The Gaze Detection project addresses a common problem in multi-monitor video conferencing: when participants look at different screens, others see the side of their face, creating an impression of disinterest and reducing call immersion.

This system automatically switches between multiple webcams based on which monitor the user is looking at, using gaze detection and machine learning to maintain natural eye contact during video calls.

Project Demo

Watch the gaze detection system automatically switch between webcams based on which monitor the user is looking at.

The Problem

In multi-monitor setups, webcams are typically attached to just one screen.

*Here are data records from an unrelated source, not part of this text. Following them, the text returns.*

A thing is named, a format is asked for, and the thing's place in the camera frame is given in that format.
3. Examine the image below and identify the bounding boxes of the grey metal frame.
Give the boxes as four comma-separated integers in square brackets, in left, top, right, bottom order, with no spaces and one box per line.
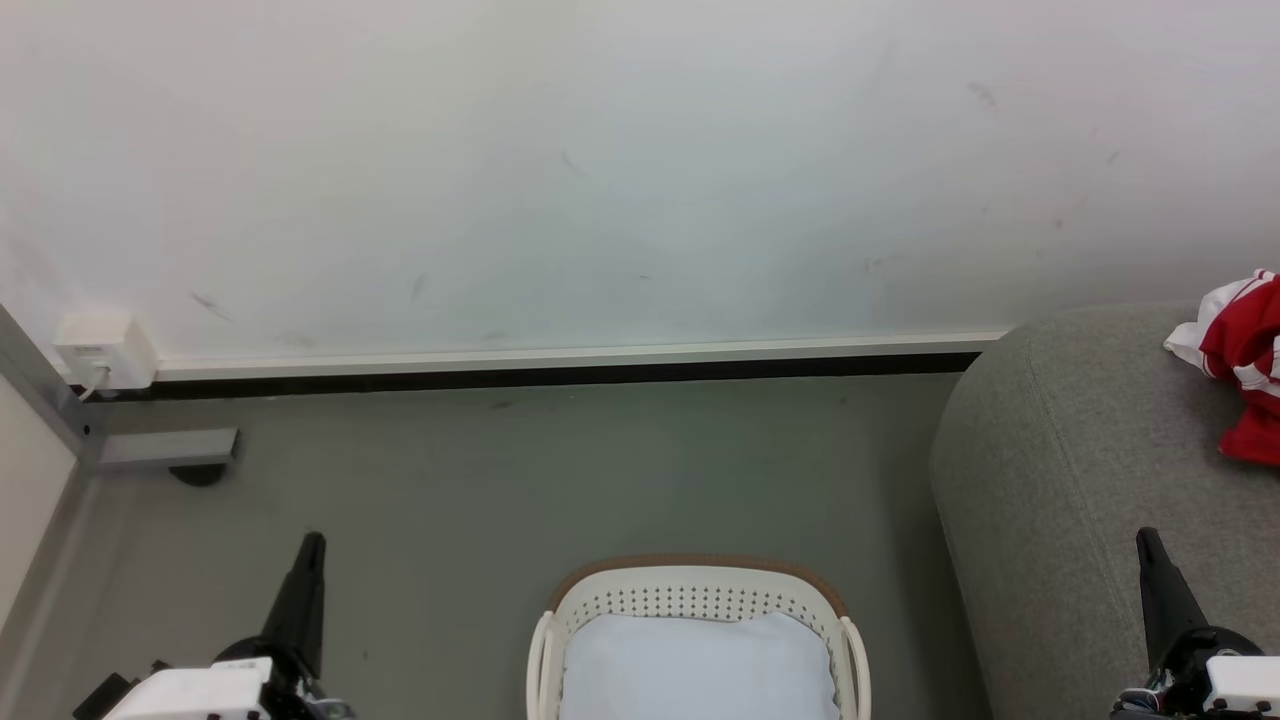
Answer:
[0,303,241,720]

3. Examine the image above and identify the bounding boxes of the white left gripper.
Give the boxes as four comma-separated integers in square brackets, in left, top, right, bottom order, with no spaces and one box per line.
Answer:
[100,532,357,720]

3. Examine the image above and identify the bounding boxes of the white partition panel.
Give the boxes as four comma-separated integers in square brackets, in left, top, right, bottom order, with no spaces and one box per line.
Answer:
[0,375,81,633]

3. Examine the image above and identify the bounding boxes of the grey fabric sofa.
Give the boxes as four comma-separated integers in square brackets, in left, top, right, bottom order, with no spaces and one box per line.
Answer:
[930,303,1280,720]

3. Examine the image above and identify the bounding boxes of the white plastic laundry basket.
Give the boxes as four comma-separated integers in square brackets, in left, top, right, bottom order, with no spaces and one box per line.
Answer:
[527,555,872,720]

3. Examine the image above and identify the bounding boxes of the red white striped jersey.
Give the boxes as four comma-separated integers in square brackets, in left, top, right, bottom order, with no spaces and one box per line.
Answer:
[1163,268,1280,467]

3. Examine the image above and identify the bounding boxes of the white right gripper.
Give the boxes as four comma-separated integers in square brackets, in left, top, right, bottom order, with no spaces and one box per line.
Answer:
[1110,527,1280,720]

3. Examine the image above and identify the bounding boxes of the white wall socket box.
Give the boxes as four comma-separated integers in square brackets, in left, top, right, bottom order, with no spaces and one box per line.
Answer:
[53,315,159,391]

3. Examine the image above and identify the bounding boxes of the white and black baseboard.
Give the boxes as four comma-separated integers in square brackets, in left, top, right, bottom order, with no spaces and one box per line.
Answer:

When users look at different monitors during video calls, their gaze appears directed away from other participants, creating several issues:

Reduced Engagement: Participants appear disinterested or distracted
Poor Communication: Lack of eye contact affects meeting dynamics
Unprofessional Appearance: Side-profile views look unprofessional
Limited Functionality: Users can't effectively use multiple screens during calls

The Solution

By placing webcams on multiple monitors and using gaze detection algorithms, the system intelligently switches to the camera that best captures direct eye contact, regardless of which screen the user is actively viewing.

Technical Implementation

The system leverages computer vision and machine learning to track eye movements and determine gaze direction in real-time, then routes the appropriate camera feed through a virtual camera device.

Core Technology Stack

Gaze Tracking Module: Pre-existing Python library for eye movement detection
Computer Vision: OpenCV for camera feed processing and analysis
Virtual Camera: Software camera device for video conferencing integration
Real-time Processing: Low-latency frame analysis and switching logic

Algorithm Architecture

The system processes multiple camera feeds simultaneously:

Frame Capture: Continuous capture from all connected webcams
Gaze Analysis: Real-time eye tracking and direction estimation
Confidence Scoring: Probability calculation for each potential camera
Smart Switching: Intelligent camera selection with anti-flicker measures
Virtual Output: Seamless feed routing to video conferencing apps

Reliability Improvements

Several optimization techniques ensure stable performance:

Switching Timeout: Prevents rapid camera flickering
Moving Averages: Smooths gaze readings over time periods
Confidence Thresholds: Only switches when detection confidence is high
Fallback Logic: Graceful handling of detection failures

Development Process

The project required extensive experimentation to balance detection accuracy with system stability, particularly in varying lighting conditions and user movements.

Hardware Setup

Using multiple webcams positioned on different monitors, the system required careful calibration to account for:

Camera Positioning: Optimal placement for gaze detection accuracy
Lighting Variations: Consistent performance across different lighting conditions
Monitor Angles: Accommodating various screen orientations and distances
User Movement: Handling natural head and body movements during calls

Software Challenges

Key technical challenges included:

Real-time Performance: Maintaining low latency for natural interactions
Detection Accuracy: Minimizing false positives in gaze detection
System Integration: Seamless compatibility with video conferencing platforms
Resource Management: Efficient processing of multiple video streams

Ongoing Improvements

The project continues to evolve with ongoing research into:

Machine Learning Enhancement: Training custom models for improved accuracy
Adaptive Algorithms: Self-tuning parameters based on user behavior
Cross-platform Support: Compatibility with various operating systems
Performance Optimization: Reduced computational overhead

Impact & Applications

This project demonstrates practical applications of computer vision in solving everyday workflow problems, particularly relevant in the era of remote work.

Use Cases

Remote Work: Enhanced video conferencing for multi-monitor professionals
Content Creation: Streamers and content creators with complex setups
Education: Teachers managing multiple screens during online classes
Presentations: Speakers who need to reference multiple displays

Learning Outcomes

The project provided valuable experience in:

Computer Vision: Practical application of eye tracking and gaze detection
Real-time Systems: Building responsive, low-latency applications
Hardware Integration: Managing multiple camera inputs simultaneously
User Experience: Designing systems that feel natural and intuitive
Problem Solving: Addressing complex technical and usability challenges

Future Potential

The concepts explored in this project have broader applications in accessibility technology, gaming interfaces, and human-computer interaction research.